DATASET Block Start

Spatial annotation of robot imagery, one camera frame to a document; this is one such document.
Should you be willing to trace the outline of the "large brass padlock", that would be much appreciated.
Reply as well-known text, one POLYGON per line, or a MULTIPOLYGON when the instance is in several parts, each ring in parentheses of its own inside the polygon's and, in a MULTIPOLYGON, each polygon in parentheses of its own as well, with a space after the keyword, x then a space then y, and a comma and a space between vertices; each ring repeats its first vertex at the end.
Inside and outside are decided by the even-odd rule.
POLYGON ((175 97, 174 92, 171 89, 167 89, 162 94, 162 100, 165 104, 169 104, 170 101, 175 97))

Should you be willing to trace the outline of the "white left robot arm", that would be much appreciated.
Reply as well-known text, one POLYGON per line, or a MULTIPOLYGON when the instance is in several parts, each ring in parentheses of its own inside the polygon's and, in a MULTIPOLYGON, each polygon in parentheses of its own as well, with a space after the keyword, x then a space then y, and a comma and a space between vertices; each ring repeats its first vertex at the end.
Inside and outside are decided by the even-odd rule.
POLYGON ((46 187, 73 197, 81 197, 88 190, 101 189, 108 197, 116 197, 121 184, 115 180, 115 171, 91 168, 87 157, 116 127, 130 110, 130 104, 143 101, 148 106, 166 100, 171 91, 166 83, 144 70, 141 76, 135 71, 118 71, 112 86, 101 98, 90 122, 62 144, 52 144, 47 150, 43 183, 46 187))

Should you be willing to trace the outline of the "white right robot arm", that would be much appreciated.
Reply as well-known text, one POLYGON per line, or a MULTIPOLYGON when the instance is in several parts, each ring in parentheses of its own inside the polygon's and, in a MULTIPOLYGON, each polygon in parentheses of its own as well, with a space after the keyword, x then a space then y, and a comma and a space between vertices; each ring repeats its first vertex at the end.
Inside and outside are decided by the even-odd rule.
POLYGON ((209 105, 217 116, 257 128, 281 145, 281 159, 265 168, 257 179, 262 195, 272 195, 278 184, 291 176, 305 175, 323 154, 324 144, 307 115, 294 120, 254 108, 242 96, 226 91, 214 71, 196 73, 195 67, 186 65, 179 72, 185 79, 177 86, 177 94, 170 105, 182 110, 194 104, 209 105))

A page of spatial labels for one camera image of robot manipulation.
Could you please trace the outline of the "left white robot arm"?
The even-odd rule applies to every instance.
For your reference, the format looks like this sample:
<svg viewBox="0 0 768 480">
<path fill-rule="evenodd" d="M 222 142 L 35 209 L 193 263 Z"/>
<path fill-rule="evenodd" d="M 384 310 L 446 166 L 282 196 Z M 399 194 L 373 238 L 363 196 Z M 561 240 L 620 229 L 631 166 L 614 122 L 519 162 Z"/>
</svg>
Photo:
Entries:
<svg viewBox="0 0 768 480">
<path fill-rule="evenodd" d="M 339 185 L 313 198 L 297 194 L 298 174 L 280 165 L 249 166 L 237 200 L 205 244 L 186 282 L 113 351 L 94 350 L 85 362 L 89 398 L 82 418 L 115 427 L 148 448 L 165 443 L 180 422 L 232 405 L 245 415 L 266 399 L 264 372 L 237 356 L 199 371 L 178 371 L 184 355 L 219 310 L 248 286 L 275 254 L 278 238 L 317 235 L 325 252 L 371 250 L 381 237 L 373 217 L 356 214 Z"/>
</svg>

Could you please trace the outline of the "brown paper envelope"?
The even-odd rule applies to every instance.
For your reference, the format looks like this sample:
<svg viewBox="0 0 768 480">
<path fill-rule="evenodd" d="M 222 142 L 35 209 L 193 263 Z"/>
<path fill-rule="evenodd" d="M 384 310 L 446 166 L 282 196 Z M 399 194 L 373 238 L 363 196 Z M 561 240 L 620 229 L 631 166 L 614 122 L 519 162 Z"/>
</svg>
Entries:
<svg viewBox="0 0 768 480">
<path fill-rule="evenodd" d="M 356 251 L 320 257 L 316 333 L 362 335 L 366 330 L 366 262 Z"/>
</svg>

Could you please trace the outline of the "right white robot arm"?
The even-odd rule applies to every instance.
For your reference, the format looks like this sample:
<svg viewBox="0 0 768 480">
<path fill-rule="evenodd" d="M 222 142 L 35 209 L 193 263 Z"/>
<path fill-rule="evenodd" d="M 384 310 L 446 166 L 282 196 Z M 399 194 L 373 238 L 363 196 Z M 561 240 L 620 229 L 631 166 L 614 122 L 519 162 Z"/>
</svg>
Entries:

DATASET Block End

Search the data above for the word "that", then gather each line in which it appears.

Should you be willing to trace the outline of the "large brass padlock", that would be much appreciated.
Should you be willing to trace the outline of the "white left robot arm", that would be much appreciated.
Should you be willing to trace the outline of the "white right robot arm", that would be much appreciated.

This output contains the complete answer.